Thursday, July 20

You Can Observe a Lot Just by Watching

This, then, apart from the wide disparity in their values to society, would be the principal difference between Yogi Berra and the Washington Neocons: looked at in the proper light, Berra's utterances sort of make sense.

Michael Abramowitz, Washington Post: "Conservative Anger Grows Over Bush's Foreign Policy"
"It is Topic A of every single conversation," said Danielle Pletka, vice president for foreign and defense policy studies at the American Enterprise Institute, a think tank that has had strong influence in staffing the administration and shaping its ideas. "I don't have a friend in the administration, on Capitol Hill or any part of the conservative foreign policy establishment who is not beside themselves with fury at the administration."

"It" meaning the recognition that five years of unfettered application of "conservative" foreign policy has resulted in one colossal disaster after the next, fractured our military manpower and matériel, blackened the international reputation of the United States, and assured that we will, in fact, be less secure than formerly and for at least the next several generations? That "It"?

Well, no:
Conservatives complain that the United States is hunkered down in Iraq without enough troops or a strategy to crush the insurgency. They see autocrats in Egypt and Russia cracking down on dissenters with scant comment from Washington, North Korea firing missiles without consequence, and Iran playing for time to develop nuclear weapons while the Bush administration engages in fruitless diplomacy with European allies. They believe that a perception that the administration is weak and without options is emboldening Syria and Iran and the Hezbollah radicals they help sponsor in Lebanon.

So...the "conservative" critique is now that the results of a particular course of action is what determines its "conservatism", so that a foreign policy urged on the country by, oh, I dunno, 100% of so-called conservatives, supported by 100%, and still supported as it turned increasingly, obviously, undeniably to shit by 99.98...

as its failure made it clear that we did not have enough troops or a strategy to crush an insurgency in its last throes, or a "Conservative" Congress which would do anything but rubber stamp it and agree to hide the costs until after the elections, and as the expenditure in both dollars and manpower made it plain we could not confront the other Axes of Evil that policy had conveniently regarded as lesser threats, nor that, having been humiliated in a tenth-rate military power and barely able to maintain what we can assert as "control" of one of the poorest nations on earth...

somehow no longer belongs to a group of people whose index fingers still bear faint traces of purple ink.

Hey, the last rats to leave the ship get to taste rat ass and swallow copious amounts of salt water.
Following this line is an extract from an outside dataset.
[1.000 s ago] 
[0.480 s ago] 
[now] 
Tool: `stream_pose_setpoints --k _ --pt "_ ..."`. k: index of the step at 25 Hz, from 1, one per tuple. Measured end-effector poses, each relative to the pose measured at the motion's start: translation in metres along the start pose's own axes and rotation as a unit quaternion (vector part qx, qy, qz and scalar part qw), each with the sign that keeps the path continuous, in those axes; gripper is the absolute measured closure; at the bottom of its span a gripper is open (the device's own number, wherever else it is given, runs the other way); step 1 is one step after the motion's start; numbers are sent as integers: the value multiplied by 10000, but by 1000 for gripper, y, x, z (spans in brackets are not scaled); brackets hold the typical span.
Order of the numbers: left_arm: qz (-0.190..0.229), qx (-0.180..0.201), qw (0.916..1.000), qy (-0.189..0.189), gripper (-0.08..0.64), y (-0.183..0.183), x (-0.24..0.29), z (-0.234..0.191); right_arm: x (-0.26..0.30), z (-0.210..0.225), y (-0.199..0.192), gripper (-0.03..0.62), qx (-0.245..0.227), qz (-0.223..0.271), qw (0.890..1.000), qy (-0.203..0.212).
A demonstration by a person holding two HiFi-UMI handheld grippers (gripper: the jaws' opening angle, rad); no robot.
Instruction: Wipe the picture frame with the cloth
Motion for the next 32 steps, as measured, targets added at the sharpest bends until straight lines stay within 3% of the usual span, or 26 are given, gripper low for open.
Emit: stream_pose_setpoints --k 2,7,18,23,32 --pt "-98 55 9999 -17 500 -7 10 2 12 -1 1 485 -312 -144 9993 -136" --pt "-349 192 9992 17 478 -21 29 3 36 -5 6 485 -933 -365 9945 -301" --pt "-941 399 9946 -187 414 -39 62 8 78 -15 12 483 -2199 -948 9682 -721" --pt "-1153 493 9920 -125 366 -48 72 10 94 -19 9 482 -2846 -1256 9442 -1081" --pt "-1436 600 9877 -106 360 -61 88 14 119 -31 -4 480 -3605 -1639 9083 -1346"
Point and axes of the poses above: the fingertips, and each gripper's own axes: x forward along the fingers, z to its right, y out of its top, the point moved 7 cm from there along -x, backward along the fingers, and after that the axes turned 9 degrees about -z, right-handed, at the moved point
It was plain from the start that we did not have enough troops to occupy Iraq. It was plain from the start that by doing so we reduced our ability to respond or threaten elsewhere, notably in North Korea, where we all we have available now is roughly 10% of the manpower Army protocol says would be needed to respond to an invasion. We know that. North Korea knows that. And they know that we know that they know.
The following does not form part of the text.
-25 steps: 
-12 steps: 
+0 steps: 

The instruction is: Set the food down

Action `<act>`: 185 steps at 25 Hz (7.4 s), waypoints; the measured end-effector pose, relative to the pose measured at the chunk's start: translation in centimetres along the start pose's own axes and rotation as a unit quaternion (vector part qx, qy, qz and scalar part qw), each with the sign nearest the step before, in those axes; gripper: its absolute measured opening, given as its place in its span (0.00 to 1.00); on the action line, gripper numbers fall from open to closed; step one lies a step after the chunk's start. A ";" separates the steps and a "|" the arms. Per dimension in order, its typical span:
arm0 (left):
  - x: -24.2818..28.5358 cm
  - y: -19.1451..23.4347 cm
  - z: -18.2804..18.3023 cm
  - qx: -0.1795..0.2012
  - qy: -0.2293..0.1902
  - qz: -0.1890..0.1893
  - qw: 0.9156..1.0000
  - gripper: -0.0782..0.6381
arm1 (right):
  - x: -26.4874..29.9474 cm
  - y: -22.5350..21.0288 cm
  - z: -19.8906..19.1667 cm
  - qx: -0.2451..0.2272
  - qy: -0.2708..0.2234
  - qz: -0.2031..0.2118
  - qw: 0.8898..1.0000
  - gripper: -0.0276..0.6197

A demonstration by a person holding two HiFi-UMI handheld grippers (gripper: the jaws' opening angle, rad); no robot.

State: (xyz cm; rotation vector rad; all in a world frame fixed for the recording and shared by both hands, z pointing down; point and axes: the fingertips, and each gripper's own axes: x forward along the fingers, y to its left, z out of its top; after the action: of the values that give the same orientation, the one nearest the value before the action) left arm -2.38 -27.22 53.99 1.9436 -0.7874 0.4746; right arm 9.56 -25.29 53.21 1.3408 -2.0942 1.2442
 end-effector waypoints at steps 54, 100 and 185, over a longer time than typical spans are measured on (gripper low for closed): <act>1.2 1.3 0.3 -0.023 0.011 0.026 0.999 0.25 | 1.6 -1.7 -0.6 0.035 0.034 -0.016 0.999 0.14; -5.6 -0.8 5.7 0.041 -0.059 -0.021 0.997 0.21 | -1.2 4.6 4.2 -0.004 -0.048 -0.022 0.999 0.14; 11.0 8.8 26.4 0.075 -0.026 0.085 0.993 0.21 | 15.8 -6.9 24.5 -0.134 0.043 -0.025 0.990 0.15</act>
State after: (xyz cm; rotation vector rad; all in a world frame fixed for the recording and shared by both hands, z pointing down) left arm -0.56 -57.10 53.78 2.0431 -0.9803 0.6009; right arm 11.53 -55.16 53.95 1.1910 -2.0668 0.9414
It was clear at the time that unless things went according to the rosiest of rosy scenarios we would find ourselves in precisely this predicament, with no choice but to try to employ diplomacy having seriously weakened ourselves first. The international situation is not the result of a good plan hopelessly snagged by unforeseeable circumstances. It's the result of reckless and amateurish adventurism by a group which knows it's right, doubly so when everything is says turns out to be wrong.

5 comments:

Anonymous said...

These people... It's breathtaking.

They're still going to be wondering, in three years, why we're still pissed at them and not just mad at whoever they've managed to purge.
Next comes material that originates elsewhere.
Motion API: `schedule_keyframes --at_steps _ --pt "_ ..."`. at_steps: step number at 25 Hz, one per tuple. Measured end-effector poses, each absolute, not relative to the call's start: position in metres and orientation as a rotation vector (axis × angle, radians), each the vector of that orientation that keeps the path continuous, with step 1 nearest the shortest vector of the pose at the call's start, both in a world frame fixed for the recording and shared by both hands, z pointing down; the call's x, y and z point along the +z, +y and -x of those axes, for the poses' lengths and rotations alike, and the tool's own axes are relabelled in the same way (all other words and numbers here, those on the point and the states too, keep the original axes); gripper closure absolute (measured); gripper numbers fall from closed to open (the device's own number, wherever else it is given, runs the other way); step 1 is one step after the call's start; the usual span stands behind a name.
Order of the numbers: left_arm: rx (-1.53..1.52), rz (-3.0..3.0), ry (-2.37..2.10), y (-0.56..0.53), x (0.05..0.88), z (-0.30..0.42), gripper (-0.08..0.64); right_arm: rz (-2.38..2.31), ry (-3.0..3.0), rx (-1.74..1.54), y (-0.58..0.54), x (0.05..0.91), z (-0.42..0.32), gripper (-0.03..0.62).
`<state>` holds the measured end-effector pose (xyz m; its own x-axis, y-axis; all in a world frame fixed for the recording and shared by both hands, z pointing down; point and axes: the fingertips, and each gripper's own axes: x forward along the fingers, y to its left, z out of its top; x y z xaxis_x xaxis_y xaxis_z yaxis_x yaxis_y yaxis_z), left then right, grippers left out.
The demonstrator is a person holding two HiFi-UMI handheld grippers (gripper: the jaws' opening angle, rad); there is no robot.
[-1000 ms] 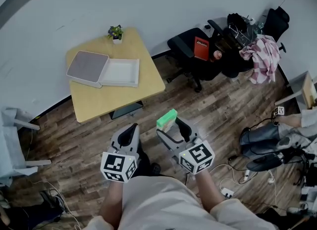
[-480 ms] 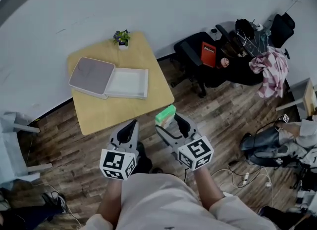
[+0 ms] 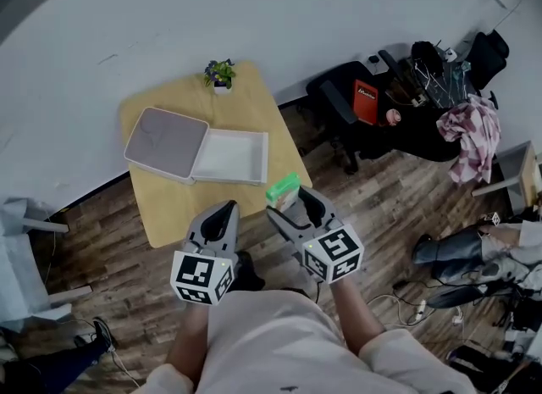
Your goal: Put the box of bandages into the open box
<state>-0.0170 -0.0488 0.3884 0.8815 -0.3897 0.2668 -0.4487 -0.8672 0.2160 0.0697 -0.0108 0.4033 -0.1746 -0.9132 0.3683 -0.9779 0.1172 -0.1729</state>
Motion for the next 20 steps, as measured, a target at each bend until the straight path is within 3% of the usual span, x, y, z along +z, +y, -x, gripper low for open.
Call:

It amazes me you can be not only coherent but intelligently analytical in the face of this crap.

Ray Bridges said...

What annoys me the most about this failed ideology we have been force fed these past five and a half years is that these losers refuse to accept responsibility for the failure of their concept. It's always someone else's fault. That really pisses me off.

Anonymous said...

So many things become clear when I explain to people that my ex-wife simply acted like Neocons do now.

Anonymous said...

Remember, now, we've got total control of the "Green Zone" (3 sq. miles) in Baghdad (pop. ~ 6 million) except for when they shoot rockets into the compound. I think we're making progress...
(end snark)
-Bruce

Anonymous said...

It's not even a matter of wanting them to admit they're wrong so we can gloat. I want them to admit they were wrong so *it doesn't happen again*.

Even the ones who are currently admitting it's not working have no intention of fixing things, or of doing things differently in the future.

Hell, a larger number than I want to imagine seriously think the reason we're not winning in Iraq is we *haven't killed enough people*.

Fuck them all. I just wish we didn't all have to live with the consequences of their idiocies.